The only person for whom I can abandon my work is my father, so I took a standard heat equation: $$\frac{\partial T}{\partial t} = a^2 \left( \frac{\partial^2 T}{\partial x^2} + \frac{\partial^2 T}{\partial y^2} + \frac{\partial^2 T}{\partial z^2} \right) + f (x,y,z,t)$$

with initial and boundary conditions $$T(x,y,z,0) = T_0, \hskip 20 pt T(x,y,z,t)\Big|_{\text{boundary}} = T_0$$

and with $$f(x,y,z,t) = \frac{P}{c\rho} \delta(x - x_0) \delta (y - y_0) \delta (z - z_0)$$ for this case (point-like heater located at $(x_0, y_0, z_0)$, $P$ is heater electric power, $c$ is water specific heat capacity, $\rho$ is water density), $a = \sqrt{\kappa/c\rho}$ is water thermal diffusivity, $\kappa$ is water thermal conductivity.
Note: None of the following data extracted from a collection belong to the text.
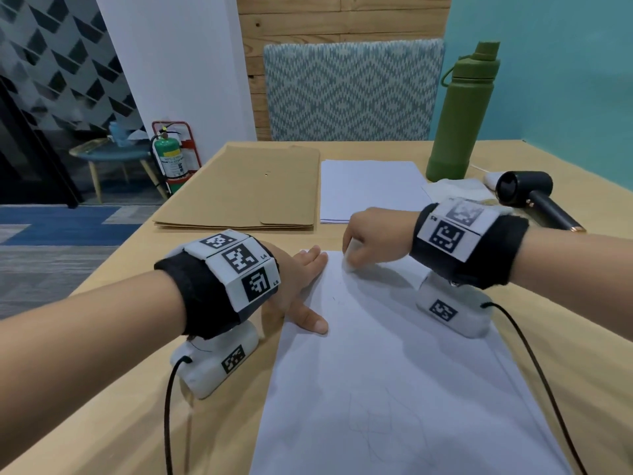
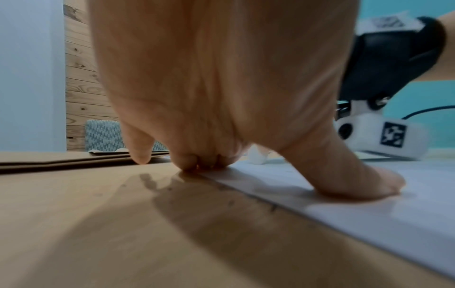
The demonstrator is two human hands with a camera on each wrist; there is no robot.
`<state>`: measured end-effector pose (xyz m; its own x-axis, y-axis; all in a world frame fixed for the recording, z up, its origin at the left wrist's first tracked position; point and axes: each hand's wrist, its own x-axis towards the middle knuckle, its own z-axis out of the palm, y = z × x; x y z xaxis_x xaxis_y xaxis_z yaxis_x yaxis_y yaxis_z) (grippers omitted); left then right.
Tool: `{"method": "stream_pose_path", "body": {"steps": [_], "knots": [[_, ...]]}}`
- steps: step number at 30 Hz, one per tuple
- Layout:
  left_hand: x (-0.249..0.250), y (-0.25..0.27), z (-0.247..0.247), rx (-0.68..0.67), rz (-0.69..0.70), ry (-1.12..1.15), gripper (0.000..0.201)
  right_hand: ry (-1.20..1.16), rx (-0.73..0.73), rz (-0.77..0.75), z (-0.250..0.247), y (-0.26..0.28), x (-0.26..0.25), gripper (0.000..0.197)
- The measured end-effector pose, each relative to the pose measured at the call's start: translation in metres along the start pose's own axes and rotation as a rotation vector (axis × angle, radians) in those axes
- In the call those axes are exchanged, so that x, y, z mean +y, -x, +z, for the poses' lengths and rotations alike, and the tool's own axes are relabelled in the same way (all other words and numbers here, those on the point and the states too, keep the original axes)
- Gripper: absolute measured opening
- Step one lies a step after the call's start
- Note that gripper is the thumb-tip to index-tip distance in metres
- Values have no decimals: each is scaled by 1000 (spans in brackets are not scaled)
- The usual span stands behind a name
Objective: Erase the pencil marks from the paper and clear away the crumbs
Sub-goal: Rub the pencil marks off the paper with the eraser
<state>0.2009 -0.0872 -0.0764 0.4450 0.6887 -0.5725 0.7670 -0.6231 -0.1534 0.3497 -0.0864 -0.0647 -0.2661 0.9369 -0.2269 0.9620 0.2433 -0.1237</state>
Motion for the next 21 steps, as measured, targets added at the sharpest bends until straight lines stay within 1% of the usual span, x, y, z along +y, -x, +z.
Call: {"method": "stream_pose_path", "body": {"steps": [2,3,5,6,7,8,11,13,15,17,19,21], "knots": [[-1,-1,0,-8,-2,-7,110,13,21,-9,2,1,-1,24],[-1,-2,0,-12,-2,-7,110,13,-4,-41,4,5,-3,22],[-2,-2,0,-22,-6,-7,110,-15,-108,-129,5,15,-11,18],[-2,-2,0,-24,-6,-9,110,-28,-150,-150,4,18,-13,19],[-1,-2,0,-25,-4,-11,110,-36,-162,-145,3,19,-14,20],[0,-1,0,-25,-3,-10,110,-34,-142,-121,2,17,-13,19],[-1,-2,-1,-21,-5,-14,110,12,-18,-22,0,-3,-5,17],[-2,-2,0,-17,4,-11,111,20,39,3,1,-8,-4,16],[-1,-1,0,-14,5,-14,111,14,4,-44,3,-6,-9,18],[0,1,-1,-14,-11,-2,109,-13,-89,-112,6,1,-17,26],[1,1,-2,-19,-16,9,109,-49,-126,-88,3,2,-17,27],[-2,-2,-1,-20,0,0,112,-60,-92,-15,-1,-7,-10,21]]}}
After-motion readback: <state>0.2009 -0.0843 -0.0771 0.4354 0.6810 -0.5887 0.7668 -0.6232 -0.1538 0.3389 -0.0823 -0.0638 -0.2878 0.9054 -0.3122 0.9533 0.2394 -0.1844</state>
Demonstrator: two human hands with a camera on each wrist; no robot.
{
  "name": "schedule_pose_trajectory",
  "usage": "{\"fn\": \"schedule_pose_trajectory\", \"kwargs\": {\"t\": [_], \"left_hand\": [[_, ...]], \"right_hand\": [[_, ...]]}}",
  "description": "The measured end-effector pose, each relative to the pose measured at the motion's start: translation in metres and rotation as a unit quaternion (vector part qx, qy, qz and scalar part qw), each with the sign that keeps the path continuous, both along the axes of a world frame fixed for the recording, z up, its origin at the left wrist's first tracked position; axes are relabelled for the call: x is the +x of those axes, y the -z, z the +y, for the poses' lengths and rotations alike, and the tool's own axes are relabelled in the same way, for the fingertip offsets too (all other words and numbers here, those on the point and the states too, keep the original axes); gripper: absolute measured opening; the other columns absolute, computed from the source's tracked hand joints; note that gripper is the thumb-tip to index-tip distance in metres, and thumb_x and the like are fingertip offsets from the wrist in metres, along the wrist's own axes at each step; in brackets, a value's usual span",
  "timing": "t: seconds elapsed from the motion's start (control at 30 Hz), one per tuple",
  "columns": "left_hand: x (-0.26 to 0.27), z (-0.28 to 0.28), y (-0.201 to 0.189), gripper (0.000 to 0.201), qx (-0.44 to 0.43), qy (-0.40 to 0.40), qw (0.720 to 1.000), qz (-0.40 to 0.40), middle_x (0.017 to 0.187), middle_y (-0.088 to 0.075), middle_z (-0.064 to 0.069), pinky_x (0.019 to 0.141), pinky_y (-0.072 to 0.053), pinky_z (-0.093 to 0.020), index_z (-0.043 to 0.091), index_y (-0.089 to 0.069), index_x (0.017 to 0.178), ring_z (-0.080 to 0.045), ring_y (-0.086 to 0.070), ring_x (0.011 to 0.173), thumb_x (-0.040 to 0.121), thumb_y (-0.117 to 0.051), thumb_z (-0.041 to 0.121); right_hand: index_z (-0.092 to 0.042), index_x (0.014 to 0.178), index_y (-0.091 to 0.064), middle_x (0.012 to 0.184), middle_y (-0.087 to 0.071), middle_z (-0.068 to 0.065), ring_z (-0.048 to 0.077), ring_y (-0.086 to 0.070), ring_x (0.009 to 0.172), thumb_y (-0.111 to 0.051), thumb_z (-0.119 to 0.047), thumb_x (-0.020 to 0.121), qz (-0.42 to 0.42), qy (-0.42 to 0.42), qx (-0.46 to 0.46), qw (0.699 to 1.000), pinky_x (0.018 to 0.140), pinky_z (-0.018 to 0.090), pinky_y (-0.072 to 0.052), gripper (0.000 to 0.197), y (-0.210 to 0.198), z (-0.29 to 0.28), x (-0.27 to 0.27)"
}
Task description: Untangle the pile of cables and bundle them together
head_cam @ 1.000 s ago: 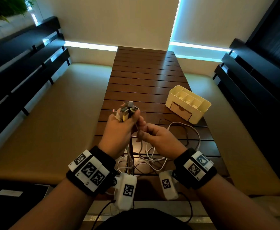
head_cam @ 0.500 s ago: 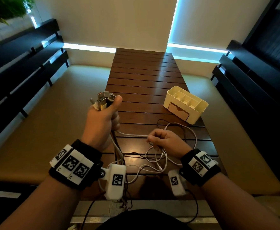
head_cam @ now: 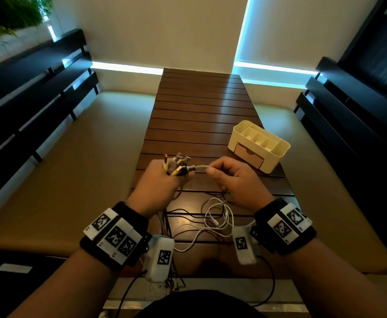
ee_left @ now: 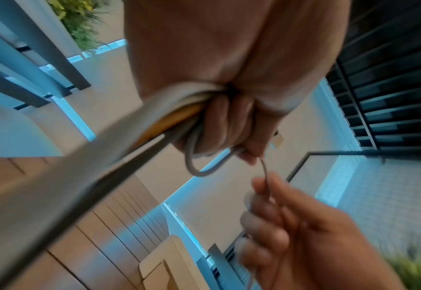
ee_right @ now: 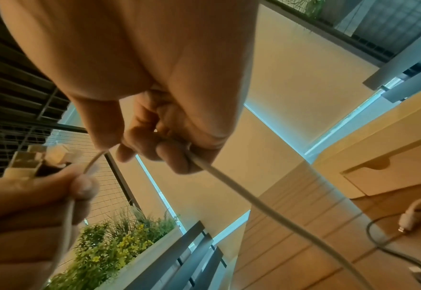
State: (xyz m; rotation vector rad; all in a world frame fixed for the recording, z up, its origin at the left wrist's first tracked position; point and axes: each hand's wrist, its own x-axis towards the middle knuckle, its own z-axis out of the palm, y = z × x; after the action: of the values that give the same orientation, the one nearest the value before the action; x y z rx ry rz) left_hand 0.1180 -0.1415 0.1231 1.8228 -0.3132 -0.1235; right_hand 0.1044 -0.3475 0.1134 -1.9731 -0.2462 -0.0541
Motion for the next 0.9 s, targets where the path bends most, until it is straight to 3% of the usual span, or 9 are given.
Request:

After a tough computation I got the solution:

$$T (x,y,z,t) = T_0 + \frac{P}{lwh \kappa} \sum\limits_{n=1}^{\infty} \sum\limits_{u=1}^{\infty} \sum\limits_{v=1}^{\infty} \frac{\sin \left(\frac{\pi n x}{l} \right) \sin \left(\frac{\pi u y}{w} \right) \sin \left(\frac{\pi v z}{h} \right) \sin \left(\frac{\pi n x_0}{l} \right) \sin \left(\frac{\pi u y_0}{w} \right) \sin \left(\frac{\pi v z_0}{h} \right)}{\left( \frac{\pi n}{l} \right)^2 + \left( \frac{\pi u}{w} \right)^2 + \left( \frac{\pi v}{h} \right)^2 } \cdot $$ $$\cdot \left(1 - \exp\left( - \left( \frac{\pi n a}{l} \right)^2 t - \left( \frac{\pi u a}{w} \right)^2 t - \left( \frac{\pi v a}{h} \right)^2 t \right) \right)$$

So guys, if you will ever install a water tank in your attic, you know where to look. Here $l$, $w$, $h$ are length, width and height of the tank.

My father's question was "which $P$ do I need for achieving $T_{\text{hot}} = 40$ Celsius from $T_0 = 20$ Celsius in $t = 10$ minutes in a point $(x,y,z) = (x_1, y_1, z_1)$?" To resolve it, to find the $P$, I need to numerically compute this triple sum somehow.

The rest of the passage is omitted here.